Novità al pronto soccorso, i sindacati dei medici intervengono sulla ipotesi di riorganizzazione. “Come sindacati dei medici Cgil, Uil Fpl e Anaao Assomed – si legge in una nota – non vogliamo ancora commentare la proposta aziendale che necessita di un passaggio con tutti i lavoratori, ma desideriamo solo ricordare all’azienda che se organizzare bene è difficile, pessimo è avere la presunzione di essere in grado, unilateralmente, di poter ristrutturare un servizio complesso come il pronto soccorso, che nel nuovo ospedale si è trovato come un elefante in una piccola gabbia”.
“I 110 lavoratori del pronto soccorso di Lucca fra medici, infermieri e Oss – spiegano i sindacati – sono stati completamente estromessi dal processo di riorganizzazione, nonostante abbiano sottoscritto un documento di dieci pagine ricco di contenuti, che purtroppo pensiamo a questo punto nessuno abbia letto. Il nostro parere è che chi ha avanzato la proposta riorganizzativa conosca il pronto soccorso solo sulla carta e non certo nella realtà quotidiana. E che cosa hanno chiesto i lavoratori nel documento del 18 aprile scorso, oltre due mesi fa? Adeguare il personale in modo che fosse eliminato un istituto, quello della pronta disponibilità, non previsto dalle norme e dannoso alla loro salute in quanto abusato; che fossero ridotti gli attuali rischi lavorativi che possono far aumentare i rischi sui pazienti (e gli ultimi eventi di cronaca ci danno ragione), che ci fosse una maggiore sensibilità nel valutare correttamente il rischio di stress lavoro/correlato, che oltre che essere un obbligo di legge, ha importanti riflessi sulla sfera personale e sulla vita familiare dei lavoratori; che la struttura dove essi vivono avesse una maggiore flessibilità logistica e di posti letto; che l’azienda intervenisse per il miglioramento logistico considerata l’attuale inadeguatezza degli spazi dedicati all’utenza (sala di attesa esterna e le cinque aree interne ove vengono collocati deambulanti/barellati) e per il personale (vedi i disgraziati box visita ed il locale relax di appena 3 metri quadri di area calpestabile e senza finestre); che lavorare in sicurezza vuol dire anche creare adeguati percorsi interni; che ampi spazi di lavoro consentano di separare i pazienti in previsita, post visita e attesa ricovero e al tempo stesso mitigano le tensioni che purtroppo spesso si creano in un pronto soccorso; avere un locale dedicato per il rispetto della dignità dei morenti, un locale dedicato per altre particolari condizioni: pazienti defedati, oncologici, immunodepressi e infine un locale visita “infettivi” esistente ma ancora non utilizzabile”.
“Gli operatori hanno necessità anche di sapere – prosegue la nota – come e quando possano interrompere la toyotiana catena di montaggio alla quale sono stati costretti. Il personale attende da due anni l’apertura dei quattro posti letto di terapia intensiva che l’azienda (o chi per lei) continua a non offrire al cittadino, e questo provoca importanti riflessi sull’attività di pronto soccorso con permanenza oltre il dovuto dei pazienti in sala emergenza.
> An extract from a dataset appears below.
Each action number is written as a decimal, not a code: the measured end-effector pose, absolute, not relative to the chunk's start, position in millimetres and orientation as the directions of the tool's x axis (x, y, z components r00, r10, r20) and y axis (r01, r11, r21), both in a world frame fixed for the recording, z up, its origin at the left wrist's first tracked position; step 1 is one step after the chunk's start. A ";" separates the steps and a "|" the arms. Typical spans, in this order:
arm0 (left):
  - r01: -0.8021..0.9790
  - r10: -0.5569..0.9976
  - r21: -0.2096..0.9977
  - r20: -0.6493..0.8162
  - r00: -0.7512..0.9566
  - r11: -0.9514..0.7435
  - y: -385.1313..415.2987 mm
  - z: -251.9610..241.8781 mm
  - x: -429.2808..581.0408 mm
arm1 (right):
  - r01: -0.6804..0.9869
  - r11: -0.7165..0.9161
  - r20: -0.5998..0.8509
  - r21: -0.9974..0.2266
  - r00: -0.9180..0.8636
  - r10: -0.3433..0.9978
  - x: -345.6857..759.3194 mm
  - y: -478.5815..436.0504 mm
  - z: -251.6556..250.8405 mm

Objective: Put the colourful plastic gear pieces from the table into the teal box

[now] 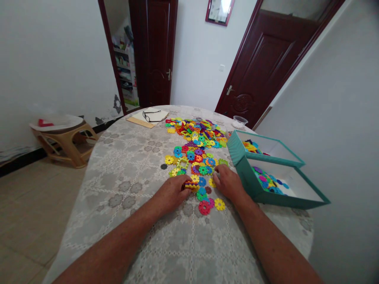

E pensare che dal 2008 ci sono lettere protocollate che denunciano tutte queste cose, ma le direzioni aziendali hanno perseverato nella cattiva gestione, per cui oggi ci troviamo in questo disagio unicamente perchè non si è mai cercata una concertazione con operatori e organizzazioni sindacali, e questo ha condotto gli operatori all’attuale sfinimento fisico e mentale”
“Le organizzazioni sindacali dei medici – chiude l’appello – non faranno alcun sconto all’azienda se la stessa non aprirà alle istanze che assieme a tutte le altre organizzazioni sindacali porteranno al prefetto, istanze che non sono altro che il frutto delle proposte di chi ogni giorno è sul campo e non certamente di coloro – purtroppo anche provenienti dalle fila della dirigenza medica – che dal 18 aprile ad oggi hanno mostrato scarsissima sensibilità nei confronti dei colleghi. I sindacati rimarranno invece sempre al fianco di tutti i 110 operatori sanitari del pronto soccorso convinti che il diritto dei cittadini alle cure non possa essere disgiunto dal diritto dei medici e degli operatori sanitari di curarli con tutte le necessarie garanzie di sicurezza”.